Bilal Abdul Kareem, 49, was "detained... by the Hayat Tahrir al-Sham (HTS) alliance in the town of Atmeh," the Britain-based Syrian Observatory for Human Rights said.
Born Darrell Lamont Phelps, Abdul Kareem converted to Islam before moving to the Middle East in 2002.
He arrived in Syria in 2012 from Libya, curious about the rebels battling President Bashar al-Assad's forces in a conflict which at that point was just a year old.
For the past eight years, he has reported from shrinking rebel territory in Syria's north, filming the aftermath of air strikes, interviewing hardline fighters, even meeting Al-Qaeda members.
His arrest is linked to the case of Tauqir Sharif, an aid worker stripped of his British nationality who was detained by the powerful jihadist group in Syria in June, the war monitor added.
Abdul Kareem became a target after he published an interview with Racquell Hayden Best, Sharif's wife, according to the Observatory.
In the video, Hayden Best, who has also been interviewed by AFP, accused HTS of torturing her husband and arresting him arbitrarily.
This prompted HTS to arrest Abdul Kareem, the Observatory said.
Working first with major broadcasters including CNN, in 2015 Abdul Kareem founded On the Ground News (OGN), which publishes on Facebook, YouTube and Twitter.
His contacts in the jihadist-led HTS alliance have granted him extensive access at a time when the risk of abduction makes much of Syria too dangerous for journalists from mainstream news outlets.
But it has also prompted allegations that Abdul Kareem is a "jihadist propagandist" and would not have survived in the area had he been an impartial journalist -- particularly given HTS's history of harsh crackdowns against perceived foes.

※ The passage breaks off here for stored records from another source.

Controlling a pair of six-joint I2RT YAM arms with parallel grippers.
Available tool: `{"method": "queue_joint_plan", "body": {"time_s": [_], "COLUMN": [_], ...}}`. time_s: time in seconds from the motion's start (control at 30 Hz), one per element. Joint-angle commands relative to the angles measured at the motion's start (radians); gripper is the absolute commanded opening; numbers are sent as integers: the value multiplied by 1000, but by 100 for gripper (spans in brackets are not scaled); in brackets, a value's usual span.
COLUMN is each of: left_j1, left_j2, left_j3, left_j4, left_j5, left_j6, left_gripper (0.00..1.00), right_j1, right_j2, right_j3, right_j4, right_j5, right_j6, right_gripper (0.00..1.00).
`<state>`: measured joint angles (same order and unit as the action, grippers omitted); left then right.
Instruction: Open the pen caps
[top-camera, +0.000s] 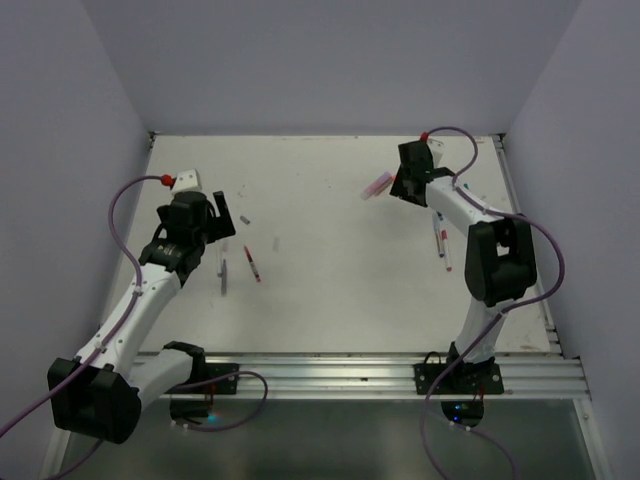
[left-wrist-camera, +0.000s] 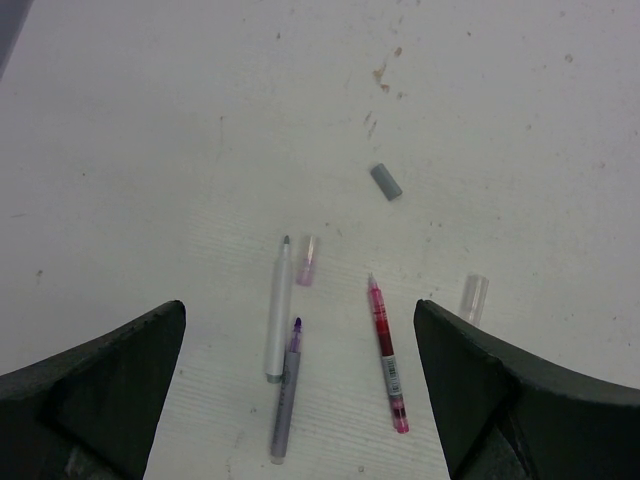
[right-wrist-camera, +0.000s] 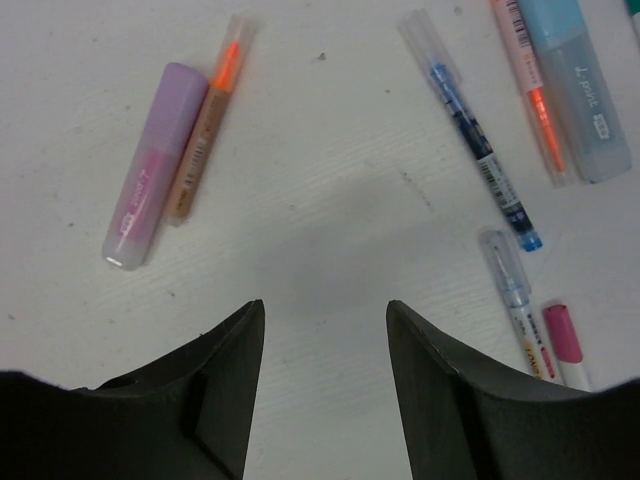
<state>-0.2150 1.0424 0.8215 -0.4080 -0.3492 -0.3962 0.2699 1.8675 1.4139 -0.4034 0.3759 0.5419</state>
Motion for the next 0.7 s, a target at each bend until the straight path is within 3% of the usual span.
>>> {"method": "queue_joint_plan", "body": {"time_s": [0.0, 0.27, 0.67], "left_j1": [9, 9, 9], "left_j2": [-18, -7, -5], "left_j3": [-2, -1, -4], "left_j4": [32, 35, 34], "left_j5": [-22, -4, 0], "left_j6": [33, 34, 36], "left_gripper": [100, 100, 100], "right_j1": [-58, -152, -210], "right_j2": [-11, -103, -87], "right_j3": [-24, -210, -259], "right_j4": [-68, -55, -31], "right_j5": [-15, -86, -163], "right_j6": [-34, -46, -60], "right_gripper": [56, 55, 54]}}
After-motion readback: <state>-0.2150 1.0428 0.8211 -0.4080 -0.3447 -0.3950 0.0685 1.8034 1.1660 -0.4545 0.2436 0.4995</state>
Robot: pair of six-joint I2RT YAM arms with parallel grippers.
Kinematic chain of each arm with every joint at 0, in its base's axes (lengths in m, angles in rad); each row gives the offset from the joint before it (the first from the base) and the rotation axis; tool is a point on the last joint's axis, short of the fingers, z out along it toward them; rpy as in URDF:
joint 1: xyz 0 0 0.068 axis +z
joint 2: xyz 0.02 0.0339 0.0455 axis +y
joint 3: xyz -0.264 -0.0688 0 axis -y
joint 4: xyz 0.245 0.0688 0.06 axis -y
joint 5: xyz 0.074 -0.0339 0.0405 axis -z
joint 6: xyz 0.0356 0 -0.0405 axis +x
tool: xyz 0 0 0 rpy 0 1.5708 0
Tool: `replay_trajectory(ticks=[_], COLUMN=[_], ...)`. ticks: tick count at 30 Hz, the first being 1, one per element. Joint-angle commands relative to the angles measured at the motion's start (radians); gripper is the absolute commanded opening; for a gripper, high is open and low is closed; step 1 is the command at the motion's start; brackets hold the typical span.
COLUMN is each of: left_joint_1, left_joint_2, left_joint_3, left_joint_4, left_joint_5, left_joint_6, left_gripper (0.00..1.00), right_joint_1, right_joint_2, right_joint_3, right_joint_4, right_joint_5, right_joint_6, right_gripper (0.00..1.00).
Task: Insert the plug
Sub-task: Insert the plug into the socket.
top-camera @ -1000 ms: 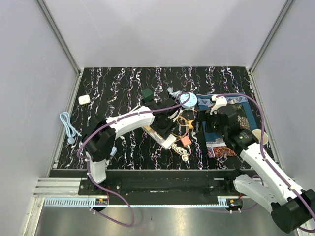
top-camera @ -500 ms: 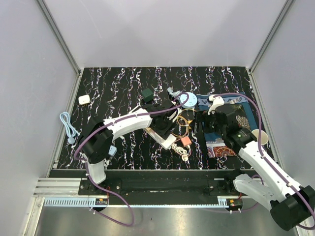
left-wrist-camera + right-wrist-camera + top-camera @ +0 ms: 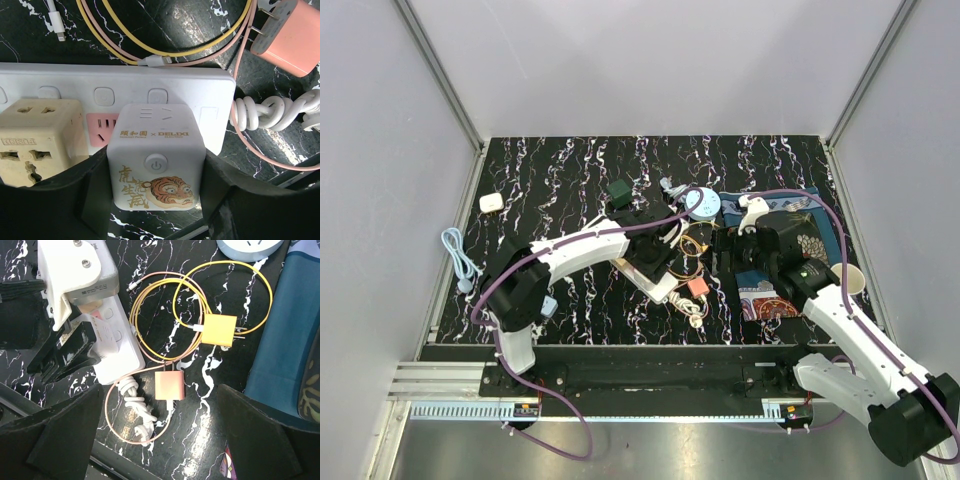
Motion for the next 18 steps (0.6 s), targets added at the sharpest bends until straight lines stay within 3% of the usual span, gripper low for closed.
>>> replay_trajectory(ticks=[1,4,11,14,18], left_joint_1=[0.012,0.014,0.02,0.043,0.116], left_joint_2=[0.063,-0.006,-0.161,-0.262,-0.434], left_joint_3=[-0.096,-0.077,0.013,-0.016,-0.103], left_joint_4=[-0.048,-0.014,0.052,0.132,0.253], left_joint_5=[0.014,0.001,-0.081,-0.088,-0.069], left_joint_6=[-0.004,-0.019,-0.045,-0.071,-0.12], left_gripper=[0.25,0.52,0.84,0.96,0.99], right_joint_1=[-0.003,-0.003,-0.001,0.002,0.057], right_joint_2=[0.003,0.014,0.049,0.081,0.165], right_joint_3=[0.036,0.046,0.055,0.049,0.049], right_joint_4=[0.029,0.019,0.013,0.02,0.028], right_joint_5=[-0.052,-0.069,-0.145,-0.185,-0.199], right_joint_6=[-0.019,-0.022,-0.024,-0.033,-0.071], right_gripper=[1.0,1.0,1.0,1.0,0.98])
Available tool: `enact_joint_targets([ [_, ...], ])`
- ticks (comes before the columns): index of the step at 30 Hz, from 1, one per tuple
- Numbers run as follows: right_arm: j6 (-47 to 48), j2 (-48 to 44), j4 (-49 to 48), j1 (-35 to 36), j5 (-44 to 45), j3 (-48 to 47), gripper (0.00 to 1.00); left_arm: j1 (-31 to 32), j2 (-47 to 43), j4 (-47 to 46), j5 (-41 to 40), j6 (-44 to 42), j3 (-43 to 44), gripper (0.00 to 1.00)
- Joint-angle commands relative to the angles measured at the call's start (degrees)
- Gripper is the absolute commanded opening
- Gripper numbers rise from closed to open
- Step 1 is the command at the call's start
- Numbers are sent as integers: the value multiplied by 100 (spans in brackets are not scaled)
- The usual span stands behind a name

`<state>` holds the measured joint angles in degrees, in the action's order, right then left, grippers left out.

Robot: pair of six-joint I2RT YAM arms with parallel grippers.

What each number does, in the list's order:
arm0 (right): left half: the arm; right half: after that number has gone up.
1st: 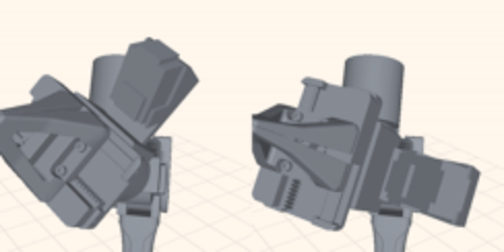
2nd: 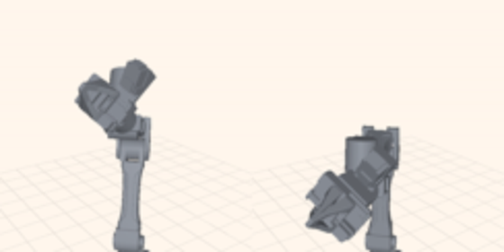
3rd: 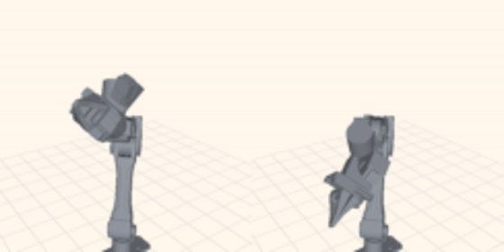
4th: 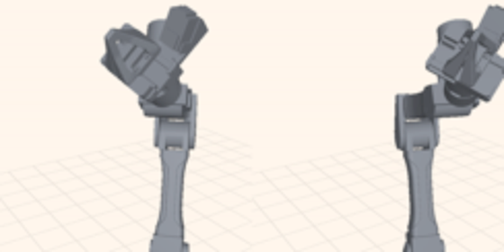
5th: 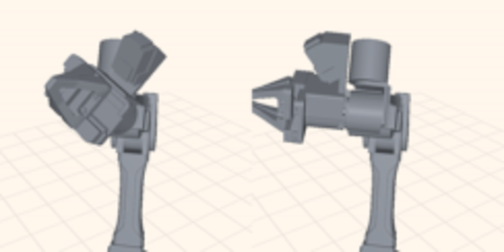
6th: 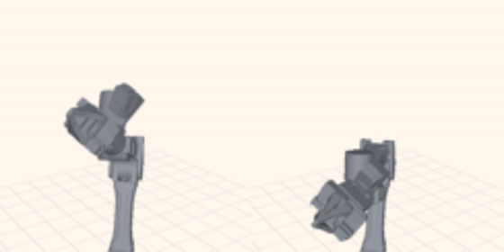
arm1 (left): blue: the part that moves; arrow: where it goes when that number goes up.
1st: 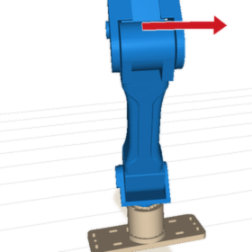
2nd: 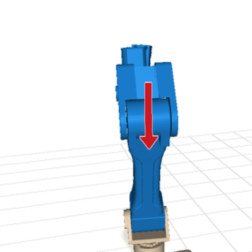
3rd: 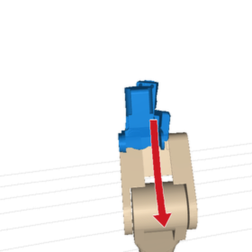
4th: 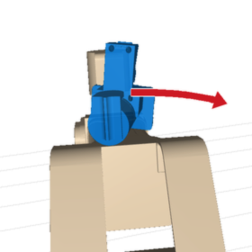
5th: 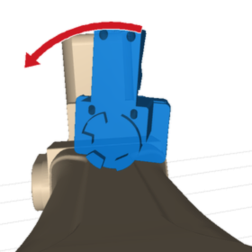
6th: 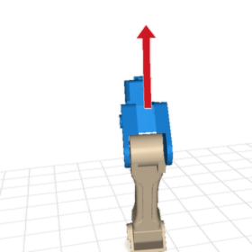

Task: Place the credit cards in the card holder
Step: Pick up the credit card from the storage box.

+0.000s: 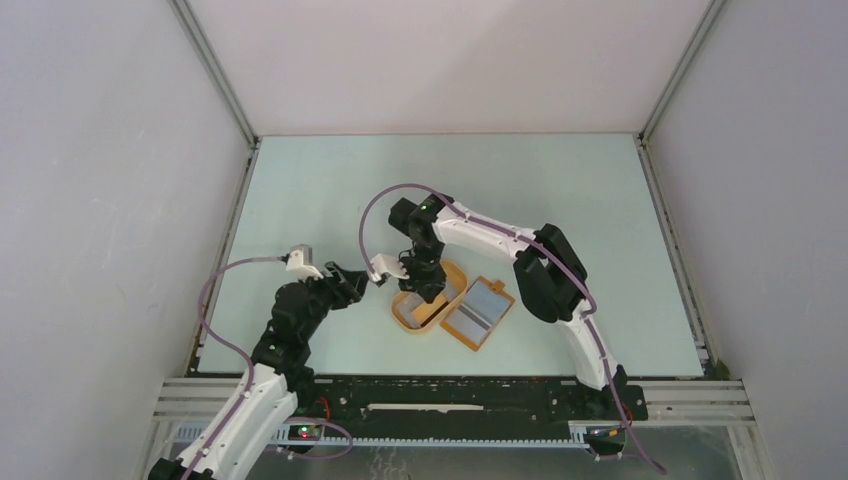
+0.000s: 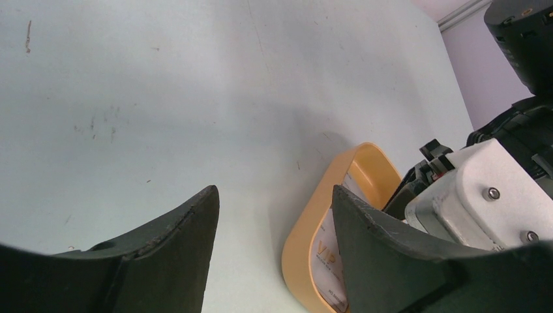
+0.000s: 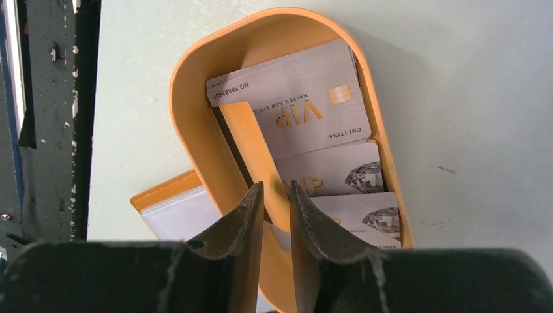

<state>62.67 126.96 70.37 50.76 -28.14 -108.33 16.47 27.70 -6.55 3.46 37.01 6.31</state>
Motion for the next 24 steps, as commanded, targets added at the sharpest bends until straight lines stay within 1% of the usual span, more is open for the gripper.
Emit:
enact_joint_targets([
  [1,128,-397,265,87,-18,162,29,-56,-53,-111,96,-138,-203,69],
  [24,400,-1019,283,142,2,889,32,-56,-10,-154,226,-125,-216,69],
])
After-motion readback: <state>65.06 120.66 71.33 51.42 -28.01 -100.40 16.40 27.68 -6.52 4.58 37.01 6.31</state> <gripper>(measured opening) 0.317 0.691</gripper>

Abdul Kareem has claimed in the past that he is on a US government "kill list", alleging that American drone strikes in Syria targeted him at least five times in mid-2016.
In September 2019, a lawsuit filed by Abdul Kareem against the US government was thrown out after the Trump Administration used its "state secret" privilege - a rarely used power - to withold information that would confirm whether the journalist was in fact on a drone kill list.